**Work order:** Set the records down again, exactly, without their images.

┌─ Input for this task

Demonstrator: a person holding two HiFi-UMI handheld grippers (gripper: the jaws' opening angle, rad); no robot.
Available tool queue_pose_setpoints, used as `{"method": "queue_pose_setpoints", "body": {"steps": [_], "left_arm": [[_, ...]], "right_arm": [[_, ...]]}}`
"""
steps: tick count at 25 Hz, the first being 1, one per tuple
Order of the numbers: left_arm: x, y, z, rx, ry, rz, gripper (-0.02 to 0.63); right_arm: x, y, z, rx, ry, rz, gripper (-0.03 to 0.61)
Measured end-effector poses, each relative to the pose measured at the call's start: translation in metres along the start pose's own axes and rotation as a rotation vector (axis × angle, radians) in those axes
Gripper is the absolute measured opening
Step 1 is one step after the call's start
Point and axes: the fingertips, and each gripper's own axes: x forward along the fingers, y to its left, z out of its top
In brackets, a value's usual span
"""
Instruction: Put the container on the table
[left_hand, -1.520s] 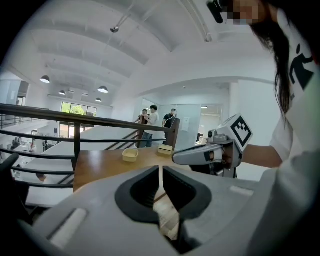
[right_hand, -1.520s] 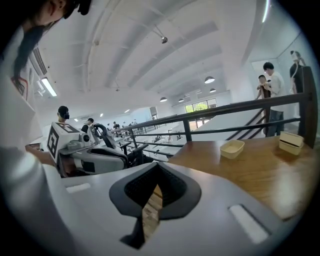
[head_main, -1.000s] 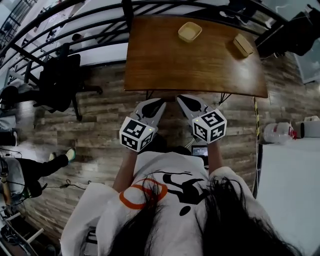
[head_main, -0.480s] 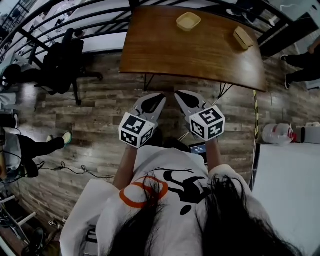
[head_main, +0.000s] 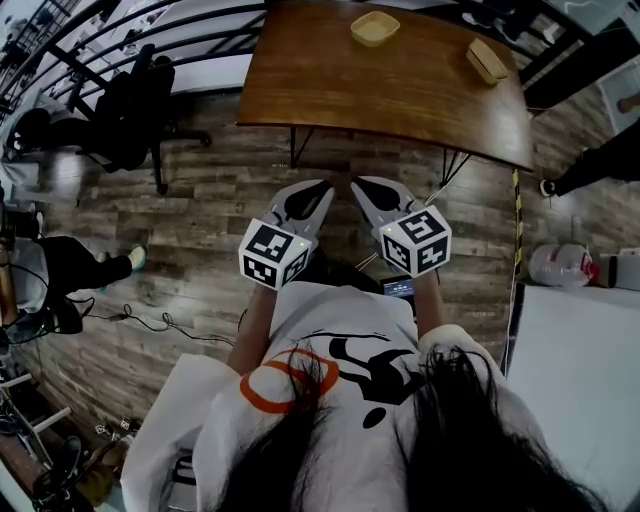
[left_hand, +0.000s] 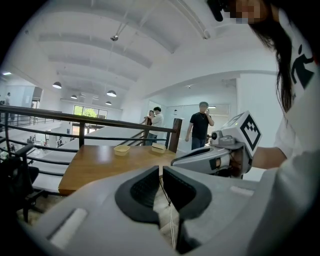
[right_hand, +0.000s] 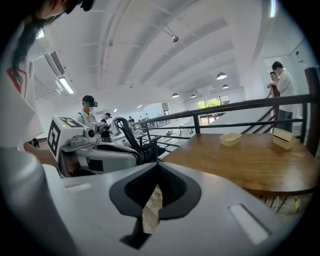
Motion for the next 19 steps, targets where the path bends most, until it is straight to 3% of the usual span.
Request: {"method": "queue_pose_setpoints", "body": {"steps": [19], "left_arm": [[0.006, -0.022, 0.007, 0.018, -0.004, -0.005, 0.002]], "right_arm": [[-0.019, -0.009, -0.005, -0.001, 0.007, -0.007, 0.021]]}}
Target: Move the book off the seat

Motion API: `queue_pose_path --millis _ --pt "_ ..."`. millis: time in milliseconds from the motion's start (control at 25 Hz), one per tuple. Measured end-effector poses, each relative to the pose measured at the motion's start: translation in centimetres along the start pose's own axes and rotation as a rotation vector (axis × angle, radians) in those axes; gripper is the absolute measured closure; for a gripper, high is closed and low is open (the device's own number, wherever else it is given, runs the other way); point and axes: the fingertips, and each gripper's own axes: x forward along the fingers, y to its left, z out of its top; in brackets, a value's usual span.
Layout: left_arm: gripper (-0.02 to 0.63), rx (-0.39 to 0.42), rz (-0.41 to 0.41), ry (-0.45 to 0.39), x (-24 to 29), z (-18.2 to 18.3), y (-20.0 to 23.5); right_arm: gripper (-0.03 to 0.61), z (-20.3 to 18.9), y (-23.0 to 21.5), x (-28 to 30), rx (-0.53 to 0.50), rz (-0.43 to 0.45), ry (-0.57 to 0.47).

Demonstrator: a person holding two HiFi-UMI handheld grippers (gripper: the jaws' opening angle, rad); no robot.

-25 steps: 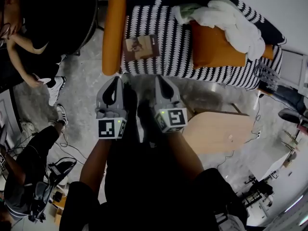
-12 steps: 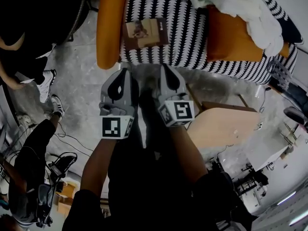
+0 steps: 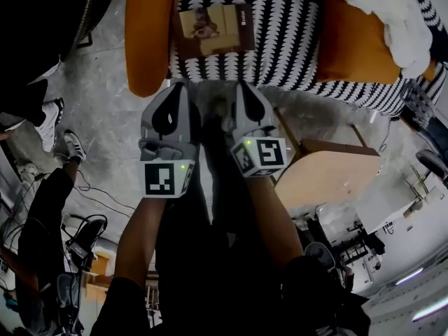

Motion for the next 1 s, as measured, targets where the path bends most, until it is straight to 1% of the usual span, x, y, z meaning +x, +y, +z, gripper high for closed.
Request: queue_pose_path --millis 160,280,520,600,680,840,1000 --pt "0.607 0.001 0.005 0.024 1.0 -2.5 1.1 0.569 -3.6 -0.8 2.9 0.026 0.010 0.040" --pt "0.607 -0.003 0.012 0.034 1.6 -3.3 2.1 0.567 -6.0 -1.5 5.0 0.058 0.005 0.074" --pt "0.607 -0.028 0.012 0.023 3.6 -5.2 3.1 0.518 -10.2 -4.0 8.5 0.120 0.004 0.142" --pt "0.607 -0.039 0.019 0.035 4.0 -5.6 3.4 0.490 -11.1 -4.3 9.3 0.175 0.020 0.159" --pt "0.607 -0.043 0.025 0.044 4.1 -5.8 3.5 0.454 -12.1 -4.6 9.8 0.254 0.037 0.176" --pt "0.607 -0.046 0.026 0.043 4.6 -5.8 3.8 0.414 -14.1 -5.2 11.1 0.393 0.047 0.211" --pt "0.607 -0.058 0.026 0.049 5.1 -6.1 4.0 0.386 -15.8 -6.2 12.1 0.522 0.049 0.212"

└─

**Result of this task:**
Demonstrator: a person holding two HiFi-UMI handheld grippers (gripper: the jaws' opening angle, rad); no robot.
Available tool queue_pose_setpoints, used as `{"method": "queue_pose_setpoints", "body": {"steps": [_], "left_arm": [[_, ...]], "right_arm": [[_, ...]]}}`
"""
steps: tick count at 25 Hz, the first being 1, one per tuple
Order of the numbers: left_arm: x, y, z, rx, ry, rz, gripper (-0.02 to 0.63); right_arm: x, y, z, rx, ry, rz, gripper (-0.03 to 0.61)
Measured end-effector poses, each relative to the pose measured at the call's start: translation in metres along the start pose's own axes and rotation as a rotation vector (axis × angle, radians) in those axes
Gripper is the absolute measured opening
Step 1 is one step after the call's start
Point and axes: the fingertips, and each gripper's own axes: x forward along the fingers, y to its left, z out of its top
In brackets, a value's usual span
"""
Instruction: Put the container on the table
[left_hand, -1.520s] 
[right_hand, -1.520s] 
[head_main, -1.000s] 
[head_main, -0.480s] 
[head_main, +0.000s] 
[left_hand, +0.000s] 
[right_hand, +0.000s] 
Motion for the next 19 steps, targets where the path bends most, until it is straight to 3% of the usual span.
Request: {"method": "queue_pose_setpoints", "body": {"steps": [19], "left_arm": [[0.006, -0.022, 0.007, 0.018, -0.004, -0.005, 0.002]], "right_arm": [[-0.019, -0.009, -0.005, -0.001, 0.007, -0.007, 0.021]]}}
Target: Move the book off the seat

Motion API: `queue_pose_path --millis _ --pt "_ ..."`. millis: time in milliseconds from the motion's start (control at 25 Hz), one per tuple. Measured end-effector poses, each relative to the pose measured at the motion's start: translation in centimetres along the start pose's own axes and rotation as a rotation vector (axis × angle, radians) in those axes; gripper is the absolute measured closure; for a gripper, high is closed and low is open (the device's own number, wherever else it is given, runs the other way); point and axes: the fingertips, and each gripper's own axes: x forward along the fingers, y to its left, z out of its top; in brackets, a value's usual span.
Layout: left_arm: gripper (-0.02 to 0.63), rx (-0.39 to 0.42), rz (-0.41 to 0.41), ry (-0.45 to 0.39), x (-24 to 29), z (-18.2 to 18.3), y (-20.0 to 23.5); right_arm: gripper (-0.03 to 0.61), z (-20.3 to 18.9), y (-23.0 to 21.5), x (-28 to 30), rx (-0.53 to 0.50), rz (-0.43 to 0.45), ry (-0.57 to 0.47).

Demonstrator: a person holding two HiFi-UMI handheld grippers (gripper: the jaws' opening angle, rad); no robot.

-25 steps: 
-12 steps: 
+0 steps: 

Motion for the next 1 s, as measured, targets where the path bends most, until it is straight to 1% of the usual span, x, y, z meaning +x, +y, +z, gripper high for closed.
Request: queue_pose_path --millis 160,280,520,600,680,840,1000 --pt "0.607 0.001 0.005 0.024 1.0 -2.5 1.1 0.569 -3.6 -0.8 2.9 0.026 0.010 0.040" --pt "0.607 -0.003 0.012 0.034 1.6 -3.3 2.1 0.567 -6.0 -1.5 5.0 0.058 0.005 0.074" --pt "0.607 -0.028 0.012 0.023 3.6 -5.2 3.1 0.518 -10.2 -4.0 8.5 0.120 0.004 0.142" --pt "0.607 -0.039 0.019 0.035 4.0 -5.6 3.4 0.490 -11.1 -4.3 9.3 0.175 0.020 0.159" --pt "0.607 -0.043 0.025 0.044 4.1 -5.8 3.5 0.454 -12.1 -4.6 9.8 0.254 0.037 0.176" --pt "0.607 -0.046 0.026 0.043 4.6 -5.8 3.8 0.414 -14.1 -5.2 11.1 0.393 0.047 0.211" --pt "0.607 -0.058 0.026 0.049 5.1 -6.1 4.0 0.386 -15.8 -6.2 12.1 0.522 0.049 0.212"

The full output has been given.